# [What to work on]
Could you reproduce every record below exactly, excluding all pictures?

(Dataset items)
- Opening Delimiter -

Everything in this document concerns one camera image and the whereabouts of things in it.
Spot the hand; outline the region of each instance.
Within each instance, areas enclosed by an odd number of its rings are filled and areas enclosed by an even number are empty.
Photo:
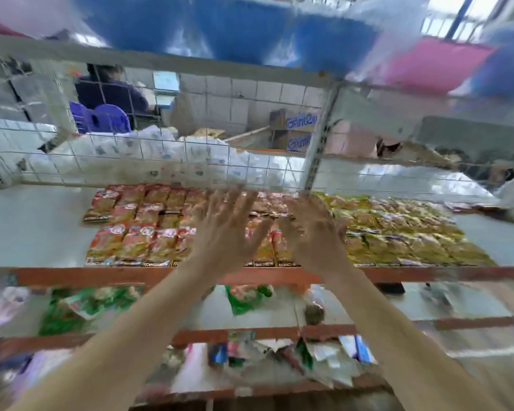
[[[287,205],[304,230],[301,235],[289,218],[278,219],[295,261],[322,276],[351,265],[344,244],[346,226],[335,223],[317,197],[290,199]]]
[[[196,236],[191,258],[202,259],[218,278],[243,267],[255,254],[272,226],[271,219],[264,219],[255,228],[251,238],[247,238],[248,215],[257,192],[248,192],[242,198],[240,194],[240,188],[228,192],[216,191],[209,202],[194,210]]]

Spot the person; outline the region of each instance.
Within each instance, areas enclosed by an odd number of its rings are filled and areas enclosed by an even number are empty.
[[[92,65],[88,63],[89,75],[76,82],[78,101],[89,110],[94,110],[104,103],[116,105],[130,118],[148,114],[148,102],[144,95],[134,86],[122,82],[122,66]]]
[[[272,221],[245,235],[256,193],[218,191],[195,209],[190,257],[157,284],[110,329],[98,333],[70,360],[28,388],[10,411],[127,410],[193,304],[227,273],[252,257]],[[405,411],[501,411],[478,381],[445,355],[393,307],[350,263],[327,211],[311,197],[288,202],[302,226],[278,219],[295,260],[321,276],[358,333],[367,340]]]

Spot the blue plastic basin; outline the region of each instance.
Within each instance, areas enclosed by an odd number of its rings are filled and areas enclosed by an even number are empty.
[[[287,3],[194,0],[192,17],[214,59],[260,65],[278,45],[291,14]]]
[[[181,25],[183,0],[75,0],[84,22],[111,47],[162,53]]]
[[[299,67],[345,76],[355,70],[372,49],[379,32],[357,20],[299,13],[293,43]]]

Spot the shelf rack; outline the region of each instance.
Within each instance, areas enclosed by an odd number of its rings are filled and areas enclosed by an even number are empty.
[[[53,73],[54,61],[75,61],[101,65],[123,65],[128,67],[148,68],[155,70],[170,70],[173,72],[190,73],[194,75],[214,75],[229,78],[251,79],[265,82],[281,82],[286,84],[311,86],[324,89],[324,103],[321,116],[316,124],[311,144],[305,156],[302,178],[299,188],[311,190],[315,187],[315,179],[324,157],[327,138],[332,132],[333,125],[342,119],[364,125],[374,131],[390,134],[398,138],[408,138],[417,127],[415,121],[400,117],[395,112],[381,109],[376,103],[357,92],[364,85],[346,81],[334,80],[325,73],[308,73],[298,69],[272,66],[242,65],[238,63],[221,62],[194,57],[174,55],[157,55],[151,53],[118,51],[72,44],[63,41],[37,41],[0,35],[0,55],[11,56],[19,60],[36,61],[41,65],[39,71],[51,75],[52,79],[61,78]],[[61,87],[54,95],[61,94]],[[57,132],[68,131],[72,121],[68,113],[62,113],[56,107],[54,118]],[[0,165],[0,174],[4,168]],[[154,268],[89,268],[81,267],[83,254],[95,229],[79,226],[83,211],[89,206],[94,190],[89,188],[66,188],[60,186],[14,186],[0,192],[0,220],[8,219],[10,224],[0,223],[0,251],[15,248],[18,253],[12,254],[12,260],[7,263],[26,265],[27,267],[7,267],[5,260],[0,258],[0,269],[15,274],[18,285],[30,287],[101,287],[115,284],[144,284],[147,289],[156,285],[167,276],[170,269]],[[36,235],[34,241],[23,241],[31,233]],[[72,242],[64,242],[65,234],[72,237]],[[366,275],[374,283],[378,282],[468,282],[468,281],[504,281],[514,280],[514,266],[504,267],[369,267],[364,269]],[[287,269],[243,269],[228,275],[221,284],[256,284],[267,283],[283,285],[289,283],[317,284],[318,276],[300,268]],[[493,297],[480,290],[458,286],[458,291],[467,294],[459,297],[460,309],[464,314],[453,314],[432,306],[433,301],[420,298],[418,291],[411,293],[416,296],[413,304],[404,304],[410,297],[392,299],[398,308],[409,315],[417,325],[432,324],[437,329],[460,329],[490,326],[508,326],[514,324],[514,315]],[[215,294],[204,303],[224,303]],[[472,308],[465,310],[465,303]],[[186,328],[181,330],[173,340],[175,344],[197,342],[218,342],[227,340],[233,333],[251,331],[257,339],[289,338],[296,339],[301,335],[311,338],[325,338],[339,335],[355,334],[356,328],[346,312],[336,306],[333,319],[319,326],[308,326],[300,321],[302,306],[292,300],[289,306],[284,306],[290,312],[290,323],[276,323],[274,327],[259,326],[257,323],[237,325],[236,321],[227,321],[228,327],[204,328],[202,317],[194,313],[189,318]],[[0,338],[0,358],[12,354],[30,352],[42,349],[75,347],[85,343],[91,334],[59,335],[53,337],[38,337],[35,335],[11,335]],[[379,386],[382,382],[363,382],[362,387]],[[318,389],[309,383],[302,385],[301,390]],[[268,394],[277,393],[264,389]],[[209,393],[204,398],[214,398],[220,393]]]

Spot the dark shirt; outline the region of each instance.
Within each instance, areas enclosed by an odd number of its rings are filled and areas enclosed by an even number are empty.
[[[121,80],[111,79],[107,83],[102,83],[103,92],[99,88],[97,79],[92,76],[80,78],[75,86],[78,101],[89,110],[109,103],[124,110],[128,117],[132,117],[134,114],[147,114],[148,102],[143,94],[134,86]]]

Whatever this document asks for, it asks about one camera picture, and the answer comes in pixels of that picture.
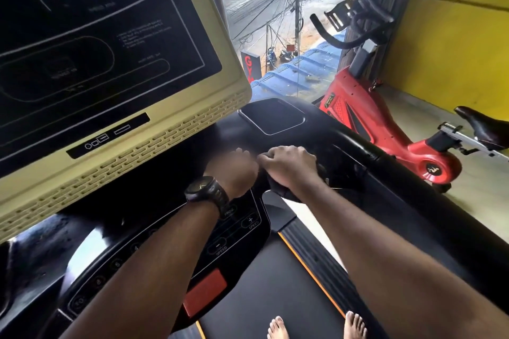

- Closing Delimiter -

# [Exercise solution]
Everything in this document concerns one camera image and the whereabouts of things in it.
Spot the hand; outline the region of each instance.
Within each instance, areas enclosed by an odd number of its rings are filled and areas enclosed by an even number are empty.
Photo:
[[[287,205],[304,230],[301,235],[289,218],[278,219],[295,261],[322,276],[351,265],[344,244],[346,226],[335,223],[317,197],[290,199]]]
[[[196,236],[191,258],[202,259],[218,278],[243,267],[255,254],[272,226],[271,219],[264,219],[255,228],[251,238],[247,238],[248,215],[257,192],[248,192],[242,198],[240,194],[240,188],[228,192],[216,191],[209,202],[194,210]]]

Spot the person; outline the region of each instance.
Within each instance, areas enclosed by an odd number of its rings are filled and areas enclosed by an even number are empty.
[[[92,65],[88,63],[89,75],[76,82],[78,101],[89,110],[94,110],[104,103],[116,105],[130,118],[148,114],[148,102],[144,95],[134,86],[122,82],[122,66]]]
[[[272,221],[245,235],[256,193],[218,191],[195,209],[190,257],[157,284],[110,329],[98,333],[70,360],[28,388],[10,411],[127,410],[193,304],[227,273],[252,257]],[[405,411],[501,411],[478,381],[445,355],[393,307],[350,263],[327,211],[311,197],[288,202],[302,226],[278,219],[295,260],[321,276],[358,333],[367,340]]]

Spot the blue plastic basin; outline the region of each instance.
Within each instance, areas enclosed by an odd number of its rings are filled and areas enclosed by an even number are empty.
[[[287,3],[194,0],[192,17],[214,59],[260,65],[278,45],[291,14]]]
[[[181,25],[183,0],[75,0],[84,22],[111,47],[162,53]]]
[[[299,67],[345,76],[355,70],[372,49],[379,32],[357,20],[299,13],[293,43]]]

Spot the shelf rack; outline the region of each instance.
Within each instance, areas enclosed by an odd number of its rings are filled and areas enclosed by an even number are empty.
[[[53,73],[54,61],[75,61],[101,65],[123,65],[128,67],[148,68],[155,70],[170,70],[173,72],[190,73],[194,75],[214,75],[229,78],[251,79],[265,82],[281,82],[286,84],[311,86],[324,89],[324,103],[321,116],[316,124],[311,144],[305,156],[302,178],[299,188],[311,190],[315,187],[315,179],[324,157],[327,138],[332,132],[333,125],[342,119],[364,125],[374,131],[390,134],[398,138],[408,138],[417,127],[415,121],[400,117],[395,112],[381,109],[376,103],[357,92],[364,85],[346,81],[334,80],[325,73],[308,73],[298,69],[272,66],[242,65],[238,63],[221,62],[194,57],[174,55],[157,55],[151,53],[118,51],[72,44],[63,41],[37,41],[0,35],[0,55],[11,56],[19,60],[36,61],[41,65],[39,71],[51,75],[52,79],[61,78]],[[61,87],[54,95],[61,94]],[[57,132],[68,131],[72,121],[68,113],[62,113],[56,107],[54,118]],[[0,165],[0,174],[4,168]],[[154,268],[89,268],[81,267],[83,254],[95,229],[79,226],[83,211],[89,206],[94,190],[89,188],[66,188],[60,186],[14,186],[0,192],[0,220],[8,219],[10,224],[0,223],[0,251],[15,248],[18,253],[12,254],[12,260],[7,263],[26,265],[27,267],[7,267],[5,260],[0,258],[0,269],[15,274],[18,285],[30,287],[101,287],[115,284],[144,284],[147,289],[156,285],[167,276],[170,269]],[[36,235],[34,241],[23,241],[31,233]],[[72,242],[64,242],[65,234],[72,237]],[[366,275],[374,283],[378,282],[468,282],[468,281],[504,281],[514,280],[514,266],[504,267],[369,267],[364,269]],[[287,269],[243,269],[228,275],[221,284],[256,284],[267,283],[283,285],[289,283],[317,284],[318,276],[300,268]],[[493,297],[480,290],[458,286],[458,291],[467,294],[459,297],[460,309],[464,314],[453,314],[432,306],[433,301],[420,298],[418,291],[411,293],[416,296],[413,304],[404,304],[410,297],[392,299],[398,308],[409,315],[417,325],[432,324],[437,329],[460,329],[490,326],[508,326],[514,324],[514,315]],[[215,294],[204,303],[224,303]],[[472,308],[465,310],[465,303]],[[186,328],[181,330],[173,340],[175,344],[197,342],[218,342],[227,340],[233,333],[251,331],[257,339],[289,338],[296,339],[301,335],[311,338],[325,338],[339,335],[355,334],[356,328],[346,312],[336,306],[333,319],[319,326],[308,326],[300,321],[302,306],[292,300],[289,306],[284,306],[290,312],[290,323],[276,323],[274,327],[259,326],[257,323],[237,325],[236,321],[227,321],[228,327],[204,328],[202,317],[194,313],[189,318]],[[0,338],[0,358],[12,354],[30,352],[42,349],[75,347],[85,343],[91,334],[59,335],[53,337],[38,337],[35,335],[11,335]],[[379,386],[382,382],[363,382],[362,387]],[[318,389],[309,383],[302,385],[301,390]],[[268,394],[277,393],[264,389]],[[209,393],[204,398],[214,398],[220,393]]]

Spot the dark shirt; outline the region of each instance.
Within each instance, areas enclosed by an odd number of its rings are filled and areas enclosed by an even number are empty.
[[[121,80],[111,79],[107,83],[102,83],[103,92],[99,88],[97,79],[92,76],[80,78],[75,86],[78,101],[89,110],[109,103],[124,110],[128,117],[132,117],[134,114],[147,114],[148,102],[143,94],[134,86]]]

Whatever this document asks for, it asks about one camera picture, and the answer comes in pixels of that picture.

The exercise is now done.